À la différence de ses deux albums précédents, Jupiter a souhaité cette fois-ci être pleinement artiste, "ne plus être entre le marteau et l’enclume" comme il dit. Pour cela, il a investi François Gouverneur, son ancien responsable du son sur ses tournées et nouveau manager, des nombreuses fonctions qui lui incombait auparavant.

Ainsi, c’est François Gouverneur qui a eu l’idée de coréalisé avec Mario Caldato Jr, ces 12 plages aux tempi élevés inspirés des musiques de cérémonie.
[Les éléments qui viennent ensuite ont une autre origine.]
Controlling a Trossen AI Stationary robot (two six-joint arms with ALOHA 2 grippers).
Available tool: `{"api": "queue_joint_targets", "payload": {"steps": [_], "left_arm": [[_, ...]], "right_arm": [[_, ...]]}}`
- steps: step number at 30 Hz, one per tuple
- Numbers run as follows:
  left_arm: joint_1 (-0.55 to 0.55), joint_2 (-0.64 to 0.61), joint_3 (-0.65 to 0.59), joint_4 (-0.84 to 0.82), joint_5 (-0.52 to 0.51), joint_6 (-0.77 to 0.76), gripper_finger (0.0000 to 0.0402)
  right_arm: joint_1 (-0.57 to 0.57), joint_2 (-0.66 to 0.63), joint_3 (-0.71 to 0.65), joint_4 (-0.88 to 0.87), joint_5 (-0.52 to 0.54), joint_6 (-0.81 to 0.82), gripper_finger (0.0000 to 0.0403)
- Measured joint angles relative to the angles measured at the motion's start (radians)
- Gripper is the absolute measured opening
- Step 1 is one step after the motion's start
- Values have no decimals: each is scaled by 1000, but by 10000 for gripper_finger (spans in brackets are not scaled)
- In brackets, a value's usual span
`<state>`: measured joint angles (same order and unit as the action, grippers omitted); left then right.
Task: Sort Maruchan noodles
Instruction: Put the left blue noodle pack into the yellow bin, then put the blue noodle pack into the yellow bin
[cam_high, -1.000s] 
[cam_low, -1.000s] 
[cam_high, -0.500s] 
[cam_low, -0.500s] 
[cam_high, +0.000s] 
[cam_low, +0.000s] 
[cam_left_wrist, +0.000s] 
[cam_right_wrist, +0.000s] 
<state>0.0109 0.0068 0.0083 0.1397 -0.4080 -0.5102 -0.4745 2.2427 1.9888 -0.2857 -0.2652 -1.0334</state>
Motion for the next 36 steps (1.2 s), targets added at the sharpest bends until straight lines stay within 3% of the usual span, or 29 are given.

C’est François et Mario qui ont proposé les "guests" de l’album : des Brésiliens Marcelo D2 et Rogé à la chanteuse chilienne Ana Tijoux, en passant par la section de cuivres du Preservation Hall Jazz Band croisée lors d’un concert au Festival de Jazz de la Nouvelle Orleans (USA), la chanteuse américaine Maiya Sykes ou le guitariste Yarol Poupaud qui avait travaillé en 2007 avec Jupiter à l’époque La Danse de Jupiter.

C’est ce documentaire signé Renaud Barret et Florent de la Tullaye qui avait donné un essor international aux musiques de Jupiter & Okwess. Chacun à sa façon, patine, ici, le son du Général Rebelle comme on le surnomme à Kin’, autant pour son imposante et filiforme carrure que sa fougue naturelle.

"C’est l’album de la démocratie, un album pour lequel j’ai souhaité que chacun s’y retrouve financièrement" explique-t-il. "Ça fait 15 ans que mon groupe m’accompagne. On se connait bien et on avance ensemble." Cette notion de groupe, de famille, de communauté est un des marqueurs de la personnalité du chanteur et musicien qui à Kinshasa, est au centre d’une nébuleuse de groupes de musique de recherche comme ont dit pour qualifier là-bas tout ce qui s’écarte du moule de la rumba. Ils ont pour nom Arobase & Biakudja, Pic Pic Wawa, Bankosi, et Jupiter est leur grand frère, l’ami, le coach, le papa. Il les encourage, les accompagne, les forme.

Na Kozonga, reprise de reprise

Na Kazonga, titre qui donne son nom à cet album annoncé en juin 2020 et repoussé de presque un an, est une reprise du Gotta Go Home de Boney M. C’est du moins ce qu’il pensait quand ils ont commencé à travailler sur ce titre qui lui aussi évoque le retour à la maison.

C’est en s’intéressant aux crédits du titre qu’ils réalisent que la chanson originale est allemande : Night Train d’Hallo Bimmelbahn. Une fois de plus, tout semble coïncider, réunissant en une chanson, différents moments de sa vie.

"Jupiter est confiant dans sa destinée. Il a cette force" commente François Gouverneur, son manageur et co-réalisateur de cet album publié sur Zamora Prod, le label du tourneur du groupe. "Jupiter veut laisser son empreinte, plus qu’être connu, et aime à faire entendre ses musiques sur tous les continents. Dans les trois Amériques, et plus particulièrement au Mexique, l’accueil est très bon. C’est une des raisons, en plus de liens familiaux (une de ses grands-mères est mexicaine) pour lesquelles je cherche à développer quelque chose ici." Mexico, Paris, Kinshasa étaient voisine. La pandémie les a peut-être éloignés.